### DATA FOR ANALYSIS:
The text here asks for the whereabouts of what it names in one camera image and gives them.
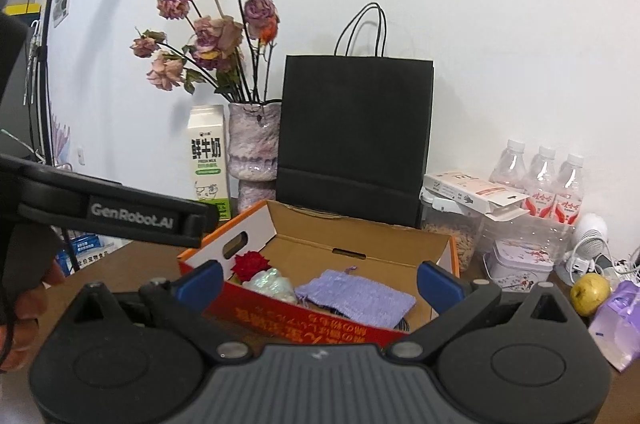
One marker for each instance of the black paper bag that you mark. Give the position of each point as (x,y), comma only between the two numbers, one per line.
(350,129)

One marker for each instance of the black light stand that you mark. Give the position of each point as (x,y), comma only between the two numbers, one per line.
(48,54)

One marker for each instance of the red rose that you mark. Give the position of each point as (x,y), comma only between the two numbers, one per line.
(250,266)

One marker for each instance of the small white fan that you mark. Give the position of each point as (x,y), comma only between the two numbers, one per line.
(585,239)

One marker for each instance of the red cardboard box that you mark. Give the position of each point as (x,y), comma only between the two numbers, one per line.
(350,249)

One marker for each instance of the clear water bottle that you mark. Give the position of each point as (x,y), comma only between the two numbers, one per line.
(507,167)
(542,184)
(570,194)

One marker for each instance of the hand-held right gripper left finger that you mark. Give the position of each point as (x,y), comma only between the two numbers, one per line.
(200,286)

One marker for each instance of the white wall socket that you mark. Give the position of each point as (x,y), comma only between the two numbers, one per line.
(81,155)

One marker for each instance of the dried pink rose bouquet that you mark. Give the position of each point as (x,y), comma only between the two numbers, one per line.
(215,34)

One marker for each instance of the white green milk carton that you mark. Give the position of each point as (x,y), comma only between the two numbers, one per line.
(207,154)

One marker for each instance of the white flat carton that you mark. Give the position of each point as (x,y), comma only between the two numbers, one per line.
(460,189)

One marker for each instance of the blue printed bag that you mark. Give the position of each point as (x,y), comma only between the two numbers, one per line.
(85,254)

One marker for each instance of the mottled purple vase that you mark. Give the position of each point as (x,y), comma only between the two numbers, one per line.
(252,144)

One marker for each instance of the yellow-green apple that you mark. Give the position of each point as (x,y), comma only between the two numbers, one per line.
(591,295)

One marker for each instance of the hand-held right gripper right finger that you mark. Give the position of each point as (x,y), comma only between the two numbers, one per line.
(440,286)

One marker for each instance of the white tin box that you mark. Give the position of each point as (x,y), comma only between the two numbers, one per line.
(517,266)

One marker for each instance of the purple gift bag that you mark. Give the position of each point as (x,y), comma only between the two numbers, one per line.
(617,329)

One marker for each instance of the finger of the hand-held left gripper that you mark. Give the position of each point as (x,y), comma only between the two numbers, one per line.
(202,224)

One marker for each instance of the person's left hand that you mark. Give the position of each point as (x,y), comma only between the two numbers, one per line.
(35,314)

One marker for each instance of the iridescent pearly bag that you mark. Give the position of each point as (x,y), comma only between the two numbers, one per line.
(272,284)

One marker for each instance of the clear cereal container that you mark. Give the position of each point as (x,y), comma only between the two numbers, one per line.
(452,239)

### THE PROBLEM:
Your task is to copy the entries in full and exactly, without any images.

### WRITTEN RESPONSE:
The text here asks for the whereabouts of what it names in one camera image and gives them.
One marker for each instance of the black paper bag that you mark. Give the position of each point as (x,y), comma only between the two numbers, one per line.
(350,129)

One marker for each instance of the black light stand that you mark. Give the position of each point as (x,y), comma only between the two numbers, one per line.
(48,54)

One marker for each instance of the red rose that you mark. Give the position of each point as (x,y), comma only between the two numbers, one per line.
(250,266)

One marker for each instance of the small white fan that you mark. Give the position of each point as (x,y), comma only between the two numbers, one per line.
(585,239)

One marker for each instance of the red cardboard box that you mark. Give the position of each point as (x,y), comma only between the two numbers, one per line.
(350,249)

One marker for each instance of the clear water bottle that you mark. Give the position of each point as (x,y), comma only between the two numbers, one per line.
(507,167)
(542,184)
(570,194)

One marker for each instance of the hand-held right gripper left finger that you mark. Give the position of each point as (x,y), comma only between the two numbers, one per line.
(200,286)

One marker for each instance of the white wall socket that you mark. Give the position of each point as (x,y), comma only between the two numbers, one per line.
(81,155)

One marker for each instance of the dried pink rose bouquet that you mark. Give the position of each point as (x,y), comma only between the two numbers, one per line.
(215,34)

One marker for each instance of the white green milk carton that you mark. Give the position of each point as (x,y), comma only between the two numbers, one per line.
(207,154)

One marker for each instance of the white flat carton that you mark. Give the position of each point as (x,y), comma only between the two numbers, one per line.
(460,189)

One marker for each instance of the blue printed bag that you mark. Give the position of each point as (x,y), comma only between the two numbers, one per line.
(85,254)

One marker for each instance of the mottled purple vase that you mark. Give the position of each point as (x,y), comma only between the two numbers, one per line.
(252,144)

One marker for each instance of the yellow-green apple that you mark. Give the position of each point as (x,y), comma only between the two numbers, one per line.
(591,295)

One marker for each instance of the hand-held right gripper right finger that you mark. Give the position of each point as (x,y), comma only between the two numbers, one per line.
(440,286)

One marker for each instance of the white tin box that you mark. Give the position of each point as (x,y), comma only between the two numbers, one per line.
(517,266)

One marker for each instance of the purple gift bag that you mark. Give the position of each point as (x,y), comma only between the two numbers, one per line.
(617,329)

One marker for each instance of the finger of the hand-held left gripper that you mark. Give the position of each point as (x,y), comma only between the two numbers, one per line.
(202,224)

One marker for each instance of the person's left hand that you mark. Give the position of each point as (x,y), comma only between the two numbers, one per line.
(35,314)

One marker for each instance of the iridescent pearly bag that you mark. Give the position of each point as (x,y), comma only between the two numbers, one per line.
(272,284)

One marker for each instance of the clear cereal container that you mark. Give the position of each point as (x,y), comma only between the two numbers, one per line.
(452,239)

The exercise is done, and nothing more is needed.